Top 3 in standard deviation delta

Lowlights:
Top 3 in duration delta

Item Card has been decreased of about 1sec and have more rollercoaster effect. But the other two can be considered the same: +300ms with the same standard deviation. Status: go deeper in the Item Card analysis.
Top 3 in standard deviation delta

In this case, average duration is roughly the same, but values are scattered with a higher standard deviation. They might need a bit deeper analysis and a double check where this delta is coming from or waiting for more data (like in the case of Posted Purchase Receipt).

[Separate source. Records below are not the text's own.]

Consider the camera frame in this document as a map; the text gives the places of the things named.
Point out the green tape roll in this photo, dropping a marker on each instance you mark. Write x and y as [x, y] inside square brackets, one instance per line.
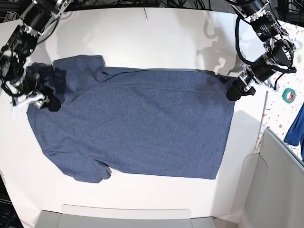
[289, 95]

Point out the terrazzo patterned side surface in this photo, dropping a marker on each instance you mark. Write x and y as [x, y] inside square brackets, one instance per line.
[281, 107]

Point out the blue cloth at right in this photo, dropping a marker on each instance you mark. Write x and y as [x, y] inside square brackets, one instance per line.
[295, 134]

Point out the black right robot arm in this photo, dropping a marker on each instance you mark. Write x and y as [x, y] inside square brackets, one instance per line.
[16, 81]

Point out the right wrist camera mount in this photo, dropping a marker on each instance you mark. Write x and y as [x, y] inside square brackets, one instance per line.
[36, 98]

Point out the grey front divider panel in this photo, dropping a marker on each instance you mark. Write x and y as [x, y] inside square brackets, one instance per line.
[91, 217]

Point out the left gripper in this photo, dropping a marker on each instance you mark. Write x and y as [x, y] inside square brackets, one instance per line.
[234, 93]

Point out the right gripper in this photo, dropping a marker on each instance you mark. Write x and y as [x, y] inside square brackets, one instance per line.
[30, 83]

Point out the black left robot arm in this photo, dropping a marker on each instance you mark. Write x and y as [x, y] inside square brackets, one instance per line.
[279, 53]

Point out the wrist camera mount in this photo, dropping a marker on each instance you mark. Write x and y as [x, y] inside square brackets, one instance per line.
[256, 75]
[36, 98]

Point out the dark blue printed t-shirt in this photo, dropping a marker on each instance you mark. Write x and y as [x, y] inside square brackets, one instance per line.
[155, 122]

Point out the clear tape dispenser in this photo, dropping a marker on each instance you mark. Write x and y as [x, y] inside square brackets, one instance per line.
[299, 47]

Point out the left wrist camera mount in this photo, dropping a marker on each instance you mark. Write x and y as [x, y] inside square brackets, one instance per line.
[256, 75]

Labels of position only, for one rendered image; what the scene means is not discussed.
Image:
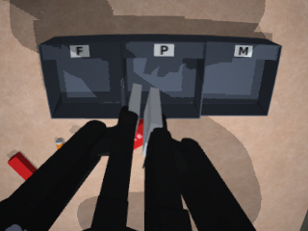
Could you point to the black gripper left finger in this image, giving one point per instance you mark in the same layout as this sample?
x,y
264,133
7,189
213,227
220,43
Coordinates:
x,y
39,201

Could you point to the dark grey three-compartment bin rack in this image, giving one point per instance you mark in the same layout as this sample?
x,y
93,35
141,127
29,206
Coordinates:
x,y
83,78

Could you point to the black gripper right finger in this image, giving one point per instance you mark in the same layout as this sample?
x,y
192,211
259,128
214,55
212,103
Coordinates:
x,y
211,204

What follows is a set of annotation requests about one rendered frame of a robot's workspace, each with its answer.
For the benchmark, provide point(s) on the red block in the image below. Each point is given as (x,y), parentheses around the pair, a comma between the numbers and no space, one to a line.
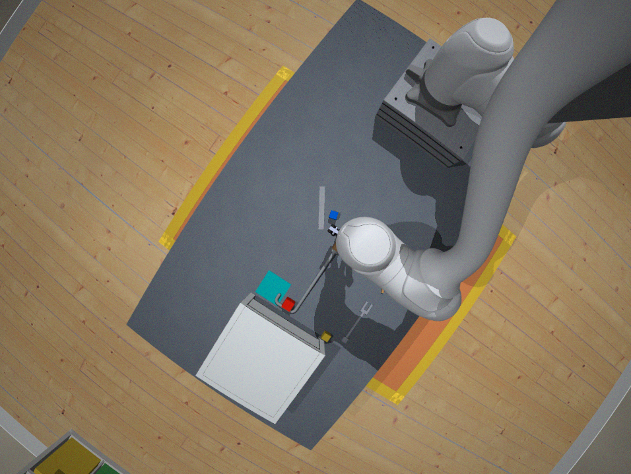
(288,304)

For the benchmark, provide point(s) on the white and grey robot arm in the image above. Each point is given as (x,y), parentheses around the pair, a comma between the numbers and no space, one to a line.
(576,66)

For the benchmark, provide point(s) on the grey bar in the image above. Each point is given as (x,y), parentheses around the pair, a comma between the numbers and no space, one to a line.
(321,207)

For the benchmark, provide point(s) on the teal square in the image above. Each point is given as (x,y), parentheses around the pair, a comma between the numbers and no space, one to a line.
(271,285)

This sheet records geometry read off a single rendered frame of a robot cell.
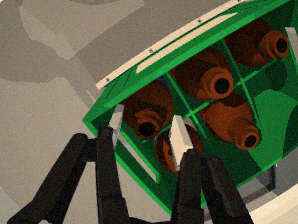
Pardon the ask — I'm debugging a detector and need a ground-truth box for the green crate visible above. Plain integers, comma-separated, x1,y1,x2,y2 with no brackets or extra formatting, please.
82,0,298,216

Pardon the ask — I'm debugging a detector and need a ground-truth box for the grey square tray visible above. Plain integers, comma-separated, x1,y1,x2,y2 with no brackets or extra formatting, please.
201,164,276,222

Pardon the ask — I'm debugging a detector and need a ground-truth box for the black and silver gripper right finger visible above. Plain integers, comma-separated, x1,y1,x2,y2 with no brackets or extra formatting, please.
169,115,254,224

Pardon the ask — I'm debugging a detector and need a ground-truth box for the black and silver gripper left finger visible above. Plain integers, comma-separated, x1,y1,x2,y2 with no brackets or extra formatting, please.
7,104,131,224

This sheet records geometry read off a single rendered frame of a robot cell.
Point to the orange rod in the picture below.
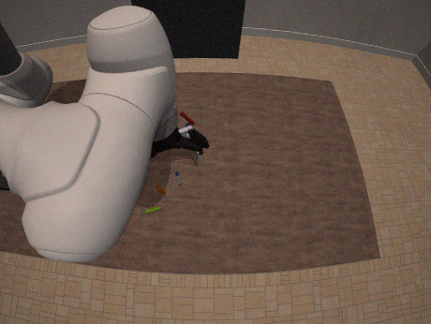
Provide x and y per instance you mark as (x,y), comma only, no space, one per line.
(160,189)

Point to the lime green rod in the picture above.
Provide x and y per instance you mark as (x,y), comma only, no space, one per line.
(153,210)

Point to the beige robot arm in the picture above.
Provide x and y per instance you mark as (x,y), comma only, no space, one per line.
(80,167)

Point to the red rod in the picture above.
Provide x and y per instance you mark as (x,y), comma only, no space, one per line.
(187,118)

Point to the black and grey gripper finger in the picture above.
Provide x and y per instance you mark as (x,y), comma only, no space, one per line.
(153,154)
(196,142)

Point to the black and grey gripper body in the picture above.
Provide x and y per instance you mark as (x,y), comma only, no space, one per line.
(167,141)

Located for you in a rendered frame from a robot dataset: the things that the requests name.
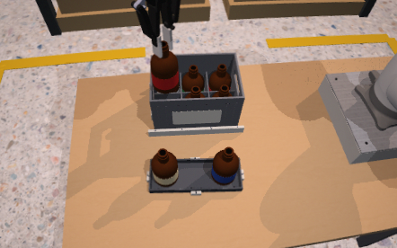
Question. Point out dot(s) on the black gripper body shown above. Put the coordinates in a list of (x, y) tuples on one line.
[(152, 2)]

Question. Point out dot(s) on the grey divided crate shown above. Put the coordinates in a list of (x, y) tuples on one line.
[(174, 111)]

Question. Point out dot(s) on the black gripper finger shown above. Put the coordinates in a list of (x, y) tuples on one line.
[(154, 22), (168, 20)]

Status: just keep them monitored.
CONCLUSION
Upgrading to 23.1 gave to this environment not only a boost in UI performance but also objectively a better stability.
Relative UI stability, between two updates, could be measured through standard deviation and their deltas, considering a discrete number of values. The lower is the standard deviation, the better is UI stability and the average duration is representative of its value distribution.
You could secure objectively the effectiveness of the increased / decreased UI performance post upgrade. It is trivial to say that, in this case, we must work out the few lowlights. But these are peanuts, compared to the previous performance situation.
Bottom line. I have voluntarily omitted ONE line: Page Inspection. I did this because page inspection is more a platform thingy than an operative one.

This has a known minor bug in performance in v23 that should be resolved soon by Microsoft (it should be fixed with 23.3 January update). As you can see, the average time moved from 1 second to 3 seconds. You might say this is still acceptable. Hell, No! Standard Deviation moved from less than 1 second to 9 seconds. Welcome to the Rollercoaster baby !!!